▶ [Problem to solve]
From the entries below, retype only the lines from the one with "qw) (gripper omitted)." through the one with "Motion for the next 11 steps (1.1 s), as", exactly as written.

▶ [Supplied entries]
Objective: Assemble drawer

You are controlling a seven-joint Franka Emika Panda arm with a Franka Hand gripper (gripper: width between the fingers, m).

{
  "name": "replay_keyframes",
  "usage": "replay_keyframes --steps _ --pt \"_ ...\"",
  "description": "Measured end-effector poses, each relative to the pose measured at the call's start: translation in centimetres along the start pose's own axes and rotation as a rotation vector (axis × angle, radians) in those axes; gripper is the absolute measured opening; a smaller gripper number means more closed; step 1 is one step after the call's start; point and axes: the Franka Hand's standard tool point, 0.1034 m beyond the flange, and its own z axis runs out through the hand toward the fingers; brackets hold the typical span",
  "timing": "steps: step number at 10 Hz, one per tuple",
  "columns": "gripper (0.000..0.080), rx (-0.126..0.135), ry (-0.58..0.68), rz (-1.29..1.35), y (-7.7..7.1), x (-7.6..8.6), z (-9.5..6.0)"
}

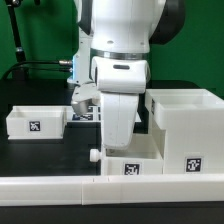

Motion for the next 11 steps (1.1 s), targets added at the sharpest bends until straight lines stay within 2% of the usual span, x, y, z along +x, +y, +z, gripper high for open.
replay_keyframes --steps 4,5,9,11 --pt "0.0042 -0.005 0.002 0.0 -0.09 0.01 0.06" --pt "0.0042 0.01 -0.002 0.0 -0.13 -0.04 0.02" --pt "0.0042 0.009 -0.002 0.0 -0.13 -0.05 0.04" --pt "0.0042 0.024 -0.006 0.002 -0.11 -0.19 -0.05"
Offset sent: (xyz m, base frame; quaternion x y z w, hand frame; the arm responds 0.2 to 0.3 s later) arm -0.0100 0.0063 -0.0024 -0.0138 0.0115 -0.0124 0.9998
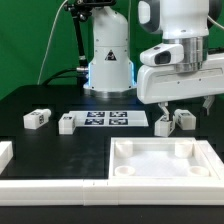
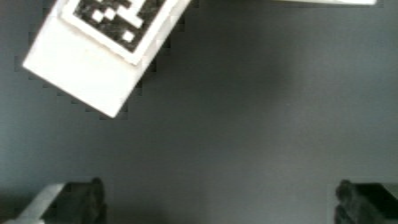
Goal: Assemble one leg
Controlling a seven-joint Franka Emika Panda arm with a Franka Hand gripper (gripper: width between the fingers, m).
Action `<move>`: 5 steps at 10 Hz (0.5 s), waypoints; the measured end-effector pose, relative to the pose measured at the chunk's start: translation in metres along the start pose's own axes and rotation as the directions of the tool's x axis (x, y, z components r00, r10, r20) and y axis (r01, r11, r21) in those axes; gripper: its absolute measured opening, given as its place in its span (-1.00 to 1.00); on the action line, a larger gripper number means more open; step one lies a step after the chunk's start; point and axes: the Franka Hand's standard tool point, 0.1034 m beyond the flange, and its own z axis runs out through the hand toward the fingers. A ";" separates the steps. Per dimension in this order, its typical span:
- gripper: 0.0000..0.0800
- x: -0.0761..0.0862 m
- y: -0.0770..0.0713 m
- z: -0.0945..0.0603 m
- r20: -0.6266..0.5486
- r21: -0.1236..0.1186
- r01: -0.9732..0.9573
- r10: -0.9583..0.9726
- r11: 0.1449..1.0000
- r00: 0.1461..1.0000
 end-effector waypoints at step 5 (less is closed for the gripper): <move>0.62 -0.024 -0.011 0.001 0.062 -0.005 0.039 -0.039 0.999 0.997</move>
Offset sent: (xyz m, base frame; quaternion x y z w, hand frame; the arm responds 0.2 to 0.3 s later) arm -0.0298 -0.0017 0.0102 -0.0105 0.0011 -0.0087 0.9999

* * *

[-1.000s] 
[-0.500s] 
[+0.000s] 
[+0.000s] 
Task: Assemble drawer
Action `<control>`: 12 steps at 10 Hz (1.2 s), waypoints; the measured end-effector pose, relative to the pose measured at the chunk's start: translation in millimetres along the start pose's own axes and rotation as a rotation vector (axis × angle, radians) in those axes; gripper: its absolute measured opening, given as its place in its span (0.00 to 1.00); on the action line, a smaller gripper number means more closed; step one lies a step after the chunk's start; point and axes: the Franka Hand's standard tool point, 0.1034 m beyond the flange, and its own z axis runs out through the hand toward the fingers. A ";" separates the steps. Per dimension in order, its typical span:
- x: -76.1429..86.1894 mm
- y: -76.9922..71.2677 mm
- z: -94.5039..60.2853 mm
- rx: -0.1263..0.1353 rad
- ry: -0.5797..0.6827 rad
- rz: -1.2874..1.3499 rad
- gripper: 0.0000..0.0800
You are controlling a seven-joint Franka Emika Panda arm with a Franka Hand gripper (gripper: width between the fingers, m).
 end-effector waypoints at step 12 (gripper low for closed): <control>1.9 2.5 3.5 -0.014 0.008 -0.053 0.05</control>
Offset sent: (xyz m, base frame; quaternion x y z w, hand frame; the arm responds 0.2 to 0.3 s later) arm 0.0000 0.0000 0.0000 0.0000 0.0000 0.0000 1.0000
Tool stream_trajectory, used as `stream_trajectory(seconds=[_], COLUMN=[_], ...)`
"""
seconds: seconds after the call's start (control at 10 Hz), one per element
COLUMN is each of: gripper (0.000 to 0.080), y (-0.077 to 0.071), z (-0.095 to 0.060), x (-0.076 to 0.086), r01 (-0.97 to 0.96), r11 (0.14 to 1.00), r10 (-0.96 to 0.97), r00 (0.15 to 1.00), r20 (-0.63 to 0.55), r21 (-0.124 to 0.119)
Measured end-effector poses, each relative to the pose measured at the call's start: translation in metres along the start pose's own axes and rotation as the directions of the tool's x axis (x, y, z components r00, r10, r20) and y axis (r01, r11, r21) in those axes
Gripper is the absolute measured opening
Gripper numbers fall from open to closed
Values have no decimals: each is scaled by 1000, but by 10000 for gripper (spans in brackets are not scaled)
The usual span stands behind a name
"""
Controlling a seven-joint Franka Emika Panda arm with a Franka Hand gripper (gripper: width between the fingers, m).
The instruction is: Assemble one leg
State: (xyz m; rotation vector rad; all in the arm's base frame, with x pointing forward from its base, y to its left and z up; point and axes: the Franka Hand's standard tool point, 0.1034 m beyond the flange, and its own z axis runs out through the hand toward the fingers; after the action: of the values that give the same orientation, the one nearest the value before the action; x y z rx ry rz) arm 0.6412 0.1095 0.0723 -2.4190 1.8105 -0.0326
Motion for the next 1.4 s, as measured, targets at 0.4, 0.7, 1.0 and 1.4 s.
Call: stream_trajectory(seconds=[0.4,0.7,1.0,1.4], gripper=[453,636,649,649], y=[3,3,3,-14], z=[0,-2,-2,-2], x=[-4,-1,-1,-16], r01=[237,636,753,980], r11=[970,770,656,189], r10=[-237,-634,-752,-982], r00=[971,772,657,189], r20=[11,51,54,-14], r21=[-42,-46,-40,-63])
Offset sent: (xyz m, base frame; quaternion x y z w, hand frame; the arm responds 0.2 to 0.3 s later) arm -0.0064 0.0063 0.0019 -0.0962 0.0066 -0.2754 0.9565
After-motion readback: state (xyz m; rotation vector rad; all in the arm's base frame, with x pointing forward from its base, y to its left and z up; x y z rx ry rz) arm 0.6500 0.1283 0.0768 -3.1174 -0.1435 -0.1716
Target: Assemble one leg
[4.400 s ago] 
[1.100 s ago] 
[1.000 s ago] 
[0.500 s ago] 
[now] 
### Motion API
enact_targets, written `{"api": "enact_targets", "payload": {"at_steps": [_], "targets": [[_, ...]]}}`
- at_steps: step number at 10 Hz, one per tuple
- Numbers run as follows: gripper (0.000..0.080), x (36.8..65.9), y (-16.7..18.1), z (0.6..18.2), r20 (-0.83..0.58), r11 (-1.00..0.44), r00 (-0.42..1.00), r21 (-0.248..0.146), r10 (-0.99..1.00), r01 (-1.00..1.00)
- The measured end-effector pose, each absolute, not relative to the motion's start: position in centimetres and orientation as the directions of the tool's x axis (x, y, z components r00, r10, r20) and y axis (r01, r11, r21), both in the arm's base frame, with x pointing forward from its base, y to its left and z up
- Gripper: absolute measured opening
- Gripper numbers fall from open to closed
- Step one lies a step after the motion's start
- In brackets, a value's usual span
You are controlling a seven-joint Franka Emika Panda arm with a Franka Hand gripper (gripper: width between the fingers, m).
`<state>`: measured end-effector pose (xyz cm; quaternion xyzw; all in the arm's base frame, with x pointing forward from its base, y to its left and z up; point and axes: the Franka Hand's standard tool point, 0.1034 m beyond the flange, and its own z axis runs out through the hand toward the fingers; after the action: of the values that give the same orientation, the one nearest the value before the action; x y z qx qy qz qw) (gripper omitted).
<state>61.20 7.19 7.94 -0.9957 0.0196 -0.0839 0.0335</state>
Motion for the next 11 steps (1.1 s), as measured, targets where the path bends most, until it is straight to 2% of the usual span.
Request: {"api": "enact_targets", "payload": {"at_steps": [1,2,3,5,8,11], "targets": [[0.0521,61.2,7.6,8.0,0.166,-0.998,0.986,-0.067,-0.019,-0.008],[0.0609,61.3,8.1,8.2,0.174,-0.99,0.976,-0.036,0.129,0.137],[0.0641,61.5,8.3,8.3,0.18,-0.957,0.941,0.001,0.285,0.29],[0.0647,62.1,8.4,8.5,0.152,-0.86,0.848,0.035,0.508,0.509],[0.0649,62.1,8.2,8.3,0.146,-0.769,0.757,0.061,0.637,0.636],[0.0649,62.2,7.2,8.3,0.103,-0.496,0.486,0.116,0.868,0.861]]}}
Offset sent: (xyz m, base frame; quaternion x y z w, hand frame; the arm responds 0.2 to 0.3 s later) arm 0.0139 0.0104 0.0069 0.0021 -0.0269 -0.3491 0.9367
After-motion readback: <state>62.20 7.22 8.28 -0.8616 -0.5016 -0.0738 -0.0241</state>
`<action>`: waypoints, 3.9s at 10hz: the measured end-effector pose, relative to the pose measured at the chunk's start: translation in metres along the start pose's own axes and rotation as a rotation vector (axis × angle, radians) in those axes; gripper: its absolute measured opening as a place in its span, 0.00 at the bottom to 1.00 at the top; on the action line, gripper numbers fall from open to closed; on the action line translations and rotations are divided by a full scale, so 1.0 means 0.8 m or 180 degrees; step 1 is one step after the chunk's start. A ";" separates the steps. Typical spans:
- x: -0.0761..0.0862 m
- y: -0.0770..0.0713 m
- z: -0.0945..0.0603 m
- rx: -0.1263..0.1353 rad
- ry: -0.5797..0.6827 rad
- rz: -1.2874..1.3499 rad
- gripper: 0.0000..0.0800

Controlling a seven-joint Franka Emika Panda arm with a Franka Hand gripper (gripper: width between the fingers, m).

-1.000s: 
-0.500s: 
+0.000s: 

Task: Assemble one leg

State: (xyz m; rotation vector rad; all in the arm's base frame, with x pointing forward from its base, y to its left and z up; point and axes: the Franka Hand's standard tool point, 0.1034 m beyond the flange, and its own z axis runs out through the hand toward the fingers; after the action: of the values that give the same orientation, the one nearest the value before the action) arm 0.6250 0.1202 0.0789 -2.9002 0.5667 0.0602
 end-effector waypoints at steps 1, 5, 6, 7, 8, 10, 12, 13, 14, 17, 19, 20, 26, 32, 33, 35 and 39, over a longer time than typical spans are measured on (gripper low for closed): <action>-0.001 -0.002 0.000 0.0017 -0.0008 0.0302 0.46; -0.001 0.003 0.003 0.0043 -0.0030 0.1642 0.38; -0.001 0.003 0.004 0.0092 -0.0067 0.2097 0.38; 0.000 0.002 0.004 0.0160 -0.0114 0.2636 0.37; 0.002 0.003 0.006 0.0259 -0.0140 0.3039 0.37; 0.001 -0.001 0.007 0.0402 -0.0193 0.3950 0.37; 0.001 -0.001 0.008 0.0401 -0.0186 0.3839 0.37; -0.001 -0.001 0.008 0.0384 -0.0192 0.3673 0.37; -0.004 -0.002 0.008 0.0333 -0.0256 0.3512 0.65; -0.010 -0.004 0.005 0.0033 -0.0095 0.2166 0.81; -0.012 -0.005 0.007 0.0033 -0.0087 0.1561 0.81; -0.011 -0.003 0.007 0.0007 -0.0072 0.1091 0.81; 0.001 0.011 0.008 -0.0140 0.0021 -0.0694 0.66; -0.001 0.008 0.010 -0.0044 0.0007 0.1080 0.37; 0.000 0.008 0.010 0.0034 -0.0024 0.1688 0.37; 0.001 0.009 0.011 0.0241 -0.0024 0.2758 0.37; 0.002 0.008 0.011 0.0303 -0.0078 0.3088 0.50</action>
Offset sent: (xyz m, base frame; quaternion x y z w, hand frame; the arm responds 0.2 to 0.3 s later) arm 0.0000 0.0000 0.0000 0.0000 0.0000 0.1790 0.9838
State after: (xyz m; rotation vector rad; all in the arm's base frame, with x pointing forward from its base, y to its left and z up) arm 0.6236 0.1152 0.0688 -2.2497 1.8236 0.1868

▶ [Task response]
`<state>`: measured end-effector pose (xyz cm; quaternion xyzw; all in the arm's base frame, with x pointing forward from its base, y to its left and z up; point and axes: the Franka Hand's standard tool point, 0.1034 m beyond the flange, and its own z axis runs out through the hand toward the fingers; after the action: of the values that give the same orientation, the one nearest the value before the action; x y z qx qy qz qw) (gripper omitted).
<state>61.20 7.19 7.94 -0.9957 0.0196 -0.0839 0.0335</state>
Motion for the next 11 steps (1.1 s), as measured, targets where the path bends most, until it is straight to 2% of the usual span.

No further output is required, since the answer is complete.